## Directions for this task
Copy each line from the records below in which the word "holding" is found.

#### Input records

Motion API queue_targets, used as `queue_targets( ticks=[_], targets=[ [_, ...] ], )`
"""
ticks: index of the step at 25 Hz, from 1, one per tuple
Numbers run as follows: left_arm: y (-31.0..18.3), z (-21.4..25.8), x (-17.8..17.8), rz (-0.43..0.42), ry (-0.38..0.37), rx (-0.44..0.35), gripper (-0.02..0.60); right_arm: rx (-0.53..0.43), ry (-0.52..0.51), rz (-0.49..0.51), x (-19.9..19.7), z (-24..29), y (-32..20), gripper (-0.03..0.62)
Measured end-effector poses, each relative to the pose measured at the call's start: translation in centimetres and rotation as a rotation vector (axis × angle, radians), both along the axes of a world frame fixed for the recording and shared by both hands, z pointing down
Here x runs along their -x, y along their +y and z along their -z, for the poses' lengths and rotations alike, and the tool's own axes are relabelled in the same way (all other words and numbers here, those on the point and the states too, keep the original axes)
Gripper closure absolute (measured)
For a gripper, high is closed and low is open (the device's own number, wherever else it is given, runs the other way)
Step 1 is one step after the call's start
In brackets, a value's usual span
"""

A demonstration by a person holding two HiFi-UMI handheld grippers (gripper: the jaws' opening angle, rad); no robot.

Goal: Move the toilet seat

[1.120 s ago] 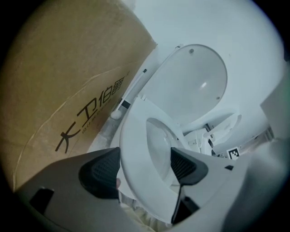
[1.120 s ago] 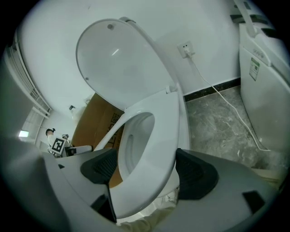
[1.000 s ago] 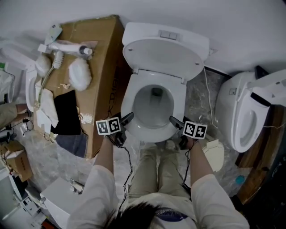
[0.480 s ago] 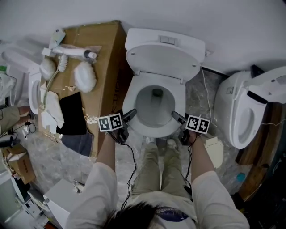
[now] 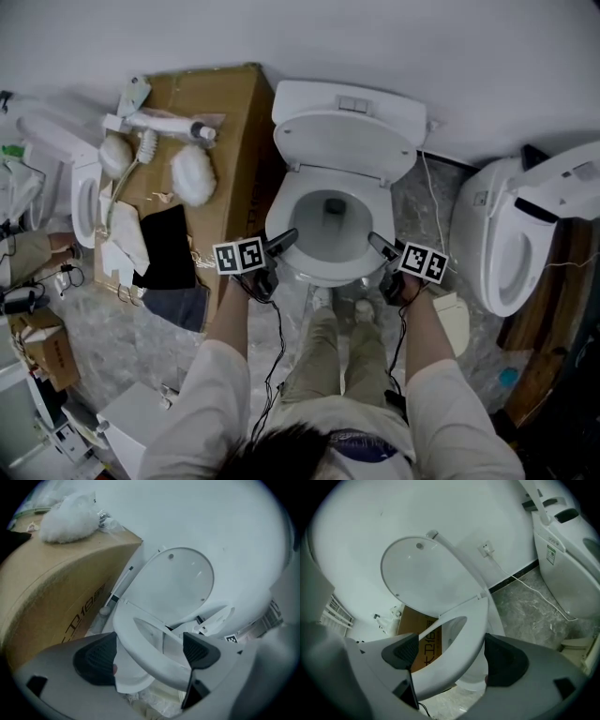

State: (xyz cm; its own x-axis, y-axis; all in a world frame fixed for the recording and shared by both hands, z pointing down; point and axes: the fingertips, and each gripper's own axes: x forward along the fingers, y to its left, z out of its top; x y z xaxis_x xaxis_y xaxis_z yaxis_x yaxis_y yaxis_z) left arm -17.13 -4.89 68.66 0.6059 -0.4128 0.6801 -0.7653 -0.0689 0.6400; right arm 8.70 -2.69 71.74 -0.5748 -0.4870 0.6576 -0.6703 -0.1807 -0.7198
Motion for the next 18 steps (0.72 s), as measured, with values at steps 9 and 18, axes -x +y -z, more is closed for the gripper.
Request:
queue_targets(
  ticks=[9,18],
  targets=[
    [-2.3,3.1,-0.7,0.032,0.029,-0.033,0.156,-0.046,-0.044,-0.072,-0.8,3.0,-2.0,0.135],
    [-5.3,5.5,-0.9,0.150,0.100,-0.054,0.140,-0.101,-0.095,-0.156,-1.4,5.5,-4.1,0.121]
  ],
)
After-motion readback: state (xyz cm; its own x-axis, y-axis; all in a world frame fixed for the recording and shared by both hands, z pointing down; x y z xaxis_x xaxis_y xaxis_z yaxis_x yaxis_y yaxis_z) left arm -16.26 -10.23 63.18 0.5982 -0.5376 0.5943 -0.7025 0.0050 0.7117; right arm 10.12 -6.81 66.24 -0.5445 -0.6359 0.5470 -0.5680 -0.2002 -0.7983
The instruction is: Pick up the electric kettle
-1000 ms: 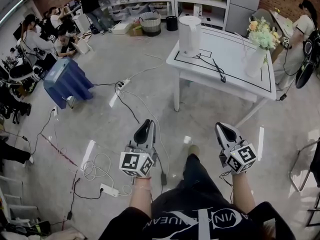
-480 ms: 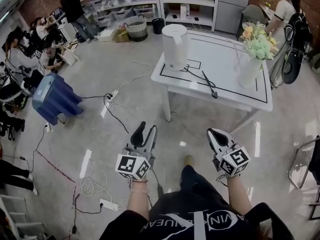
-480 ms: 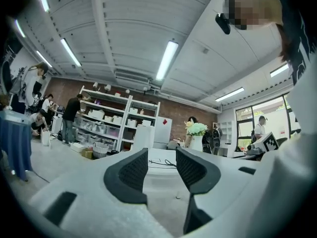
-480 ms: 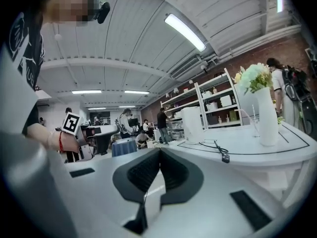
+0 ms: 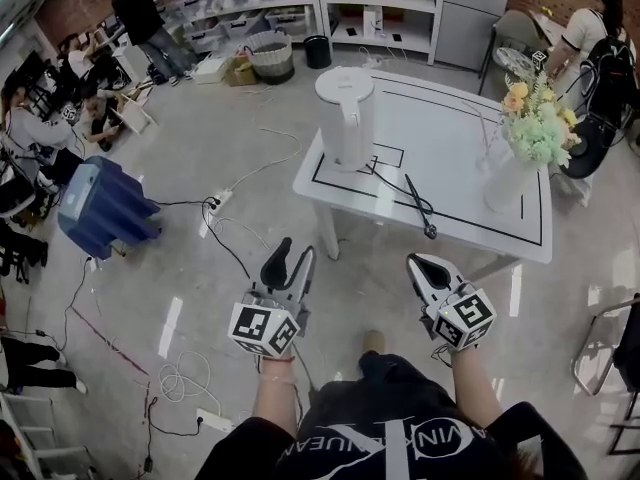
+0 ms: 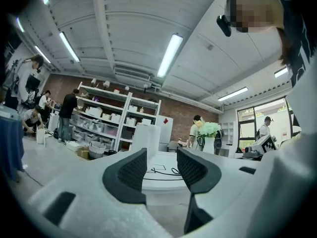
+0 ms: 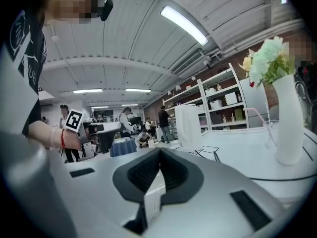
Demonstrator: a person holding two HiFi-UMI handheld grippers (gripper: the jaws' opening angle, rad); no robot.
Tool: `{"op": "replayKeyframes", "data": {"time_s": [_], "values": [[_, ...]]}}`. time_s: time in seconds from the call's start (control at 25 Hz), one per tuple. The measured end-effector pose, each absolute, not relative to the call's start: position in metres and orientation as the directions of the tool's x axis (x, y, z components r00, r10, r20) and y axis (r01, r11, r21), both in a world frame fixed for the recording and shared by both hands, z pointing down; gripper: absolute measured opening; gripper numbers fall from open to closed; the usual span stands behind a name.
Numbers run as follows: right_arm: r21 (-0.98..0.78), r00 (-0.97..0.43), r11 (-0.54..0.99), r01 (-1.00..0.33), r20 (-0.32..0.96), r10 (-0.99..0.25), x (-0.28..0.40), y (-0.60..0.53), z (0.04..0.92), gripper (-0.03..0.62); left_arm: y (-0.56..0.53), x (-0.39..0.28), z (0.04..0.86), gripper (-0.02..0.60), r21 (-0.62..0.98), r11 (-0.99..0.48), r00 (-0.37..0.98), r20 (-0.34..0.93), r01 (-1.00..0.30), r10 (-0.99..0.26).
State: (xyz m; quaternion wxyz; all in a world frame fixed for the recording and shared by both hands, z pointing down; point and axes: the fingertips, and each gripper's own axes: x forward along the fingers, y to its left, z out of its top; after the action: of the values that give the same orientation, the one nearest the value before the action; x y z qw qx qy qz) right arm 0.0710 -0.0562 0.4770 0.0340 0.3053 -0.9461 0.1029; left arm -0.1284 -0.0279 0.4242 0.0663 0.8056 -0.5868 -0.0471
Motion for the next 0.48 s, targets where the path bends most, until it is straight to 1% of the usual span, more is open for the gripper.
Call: {"op": "replayKeyframes", "data": {"time_s": [0.28,0.48], "values": [[-0.189,-0.818,0.796,-0.575,0.13,-0.56,0.074,-0.117,0.48,-0.002,-0.095,-0.118,0.428,0.163,0.172,-0.319,0.324,0.002,-0.932,-0.946],[-0.192,-0.821,0.799,-0.57,0.136,-0.554,0.076,-0.143,0.483,-0.002,-0.124,-0.104,0.432,0.163,0.178,-0.352,0.359,0.007,-0.919,-0.933]]}}
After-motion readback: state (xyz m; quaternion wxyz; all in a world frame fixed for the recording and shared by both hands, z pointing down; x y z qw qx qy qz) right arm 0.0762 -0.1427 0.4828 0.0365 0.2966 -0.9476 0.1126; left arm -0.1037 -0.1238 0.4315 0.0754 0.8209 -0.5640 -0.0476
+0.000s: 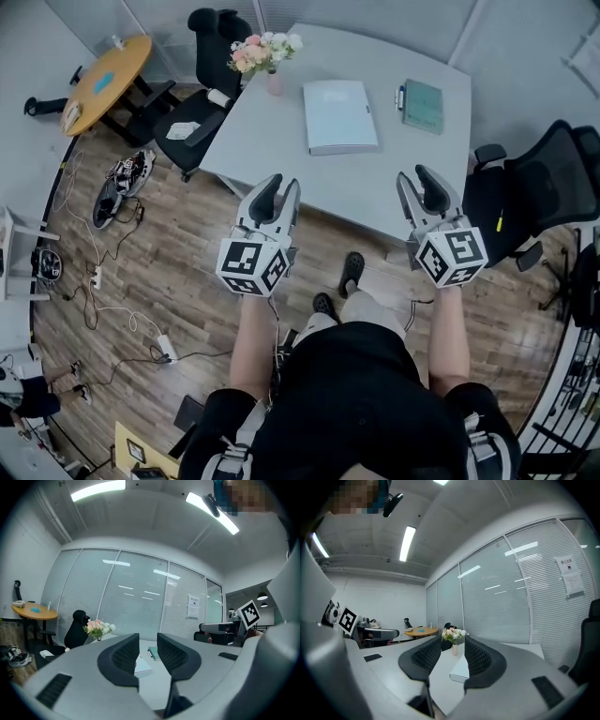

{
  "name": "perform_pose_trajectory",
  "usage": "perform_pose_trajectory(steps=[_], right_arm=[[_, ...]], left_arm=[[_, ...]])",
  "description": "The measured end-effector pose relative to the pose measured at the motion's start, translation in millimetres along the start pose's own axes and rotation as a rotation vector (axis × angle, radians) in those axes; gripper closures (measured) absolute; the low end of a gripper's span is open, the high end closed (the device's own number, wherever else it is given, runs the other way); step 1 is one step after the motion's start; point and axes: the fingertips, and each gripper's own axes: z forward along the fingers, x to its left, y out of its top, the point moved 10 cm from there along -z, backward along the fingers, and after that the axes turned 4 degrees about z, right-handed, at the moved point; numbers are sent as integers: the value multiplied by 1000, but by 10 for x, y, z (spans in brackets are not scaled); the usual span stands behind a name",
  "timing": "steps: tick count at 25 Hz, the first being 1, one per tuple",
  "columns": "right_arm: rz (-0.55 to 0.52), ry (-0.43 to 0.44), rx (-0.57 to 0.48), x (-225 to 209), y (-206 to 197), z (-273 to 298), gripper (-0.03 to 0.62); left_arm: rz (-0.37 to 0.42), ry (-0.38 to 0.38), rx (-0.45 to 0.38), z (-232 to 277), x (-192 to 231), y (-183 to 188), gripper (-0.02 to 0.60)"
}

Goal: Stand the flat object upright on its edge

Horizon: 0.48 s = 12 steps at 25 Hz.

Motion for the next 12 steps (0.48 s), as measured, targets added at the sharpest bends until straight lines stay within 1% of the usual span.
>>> perform_pose_trajectory(steps=[3,7,12], right_arm=[[12,-4,5,-133,-43,155,413],[25,8,0,-274,-46,373,410],[36,33,-14,-492,38,741,402]], left_arm=[[5,-8,14,177,55,-46,454],[4,-4,23,377,149,-47,442],[18,16,32,706,320,70,433]])
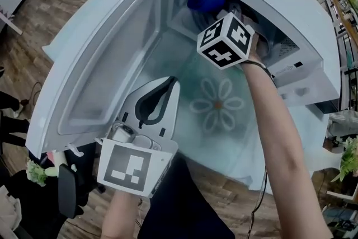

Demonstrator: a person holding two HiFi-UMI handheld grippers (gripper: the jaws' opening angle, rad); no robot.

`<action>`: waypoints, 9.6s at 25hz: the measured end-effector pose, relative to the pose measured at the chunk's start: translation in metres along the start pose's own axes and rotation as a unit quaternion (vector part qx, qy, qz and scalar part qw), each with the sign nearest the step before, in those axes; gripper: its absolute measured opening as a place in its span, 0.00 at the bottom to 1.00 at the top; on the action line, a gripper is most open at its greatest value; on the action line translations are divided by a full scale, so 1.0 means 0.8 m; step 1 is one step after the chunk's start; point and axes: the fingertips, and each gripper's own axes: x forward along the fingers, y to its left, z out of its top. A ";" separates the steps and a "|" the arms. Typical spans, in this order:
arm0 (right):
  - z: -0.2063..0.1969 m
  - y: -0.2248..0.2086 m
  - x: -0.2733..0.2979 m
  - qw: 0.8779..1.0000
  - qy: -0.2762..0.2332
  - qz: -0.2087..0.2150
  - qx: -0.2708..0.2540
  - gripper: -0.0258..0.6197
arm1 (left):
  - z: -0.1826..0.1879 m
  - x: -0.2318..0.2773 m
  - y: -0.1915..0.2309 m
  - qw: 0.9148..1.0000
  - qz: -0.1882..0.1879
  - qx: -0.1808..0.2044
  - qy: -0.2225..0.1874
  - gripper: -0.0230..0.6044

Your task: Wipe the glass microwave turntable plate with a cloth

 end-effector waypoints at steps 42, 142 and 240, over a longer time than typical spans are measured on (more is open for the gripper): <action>-0.151 -0.036 0.092 0.881 0.252 0.055 -0.397 0.13 | -0.020 0.046 0.011 1.000 -0.016 0.011 0.023 0.05; -0.238 0.001 -0.046 0.694 0.424 0.172 -0.555 0.12 | -0.027 0.031 -0.007 0.999 -0.028 0.016 0.023 0.05; -0.112 0.129 -0.237 0.901 0.175 0.211 -0.335 0.12 | 0.019 -0.039 -0.021 0.997 0.003 0.042 0.072 0.05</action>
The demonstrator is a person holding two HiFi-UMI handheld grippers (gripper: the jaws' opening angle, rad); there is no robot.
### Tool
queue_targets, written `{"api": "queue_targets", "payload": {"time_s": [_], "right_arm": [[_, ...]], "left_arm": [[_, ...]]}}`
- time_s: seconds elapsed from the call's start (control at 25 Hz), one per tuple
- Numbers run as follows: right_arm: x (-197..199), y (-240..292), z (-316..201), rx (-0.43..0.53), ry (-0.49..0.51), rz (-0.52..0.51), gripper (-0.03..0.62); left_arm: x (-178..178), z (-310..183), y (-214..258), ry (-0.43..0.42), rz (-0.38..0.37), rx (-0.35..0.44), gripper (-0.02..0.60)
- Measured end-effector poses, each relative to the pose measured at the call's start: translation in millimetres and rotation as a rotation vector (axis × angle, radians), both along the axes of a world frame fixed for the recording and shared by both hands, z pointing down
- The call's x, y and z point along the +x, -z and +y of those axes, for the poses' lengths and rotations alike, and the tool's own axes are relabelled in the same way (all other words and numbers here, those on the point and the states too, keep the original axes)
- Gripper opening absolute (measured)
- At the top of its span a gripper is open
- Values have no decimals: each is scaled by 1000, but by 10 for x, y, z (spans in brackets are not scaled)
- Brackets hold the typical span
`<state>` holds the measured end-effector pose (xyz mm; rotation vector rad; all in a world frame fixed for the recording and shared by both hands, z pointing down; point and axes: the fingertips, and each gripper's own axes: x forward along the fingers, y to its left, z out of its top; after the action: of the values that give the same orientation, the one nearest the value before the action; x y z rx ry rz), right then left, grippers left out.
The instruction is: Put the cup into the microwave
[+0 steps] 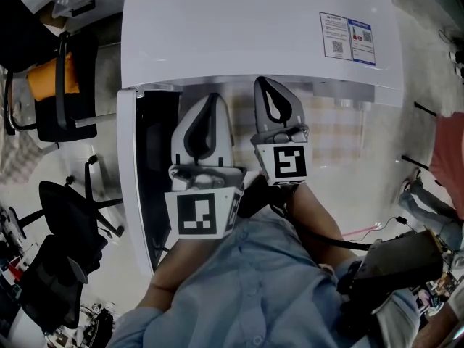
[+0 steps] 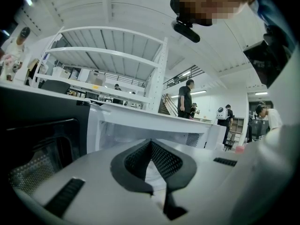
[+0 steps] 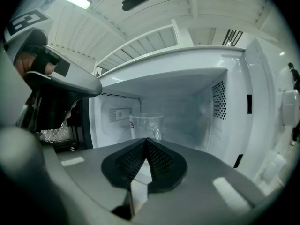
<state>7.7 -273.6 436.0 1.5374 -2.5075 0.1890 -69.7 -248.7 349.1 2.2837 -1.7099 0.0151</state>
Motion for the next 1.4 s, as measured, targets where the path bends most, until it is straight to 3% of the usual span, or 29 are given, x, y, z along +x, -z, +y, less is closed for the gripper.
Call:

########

## Answer to this exercise
A demonstration by a person holding two HiFi-UMI handheld grippers (gripper: the jaws' opening angle, rad); no robot.
Demonstrator: a person holding two HiFi-UMI handheld grippers (gripper: the jaws' opening angle, rad); no robot.
Demonstrator: a person holding two HiFi-UMI handheld grippers (gripper: the jaws' opening angle, rad); no robot.
The demonstrator is a person holding two HiFi-UMI handheld grippers (gripper: the jaws' opening angle, rad); there is no robot.

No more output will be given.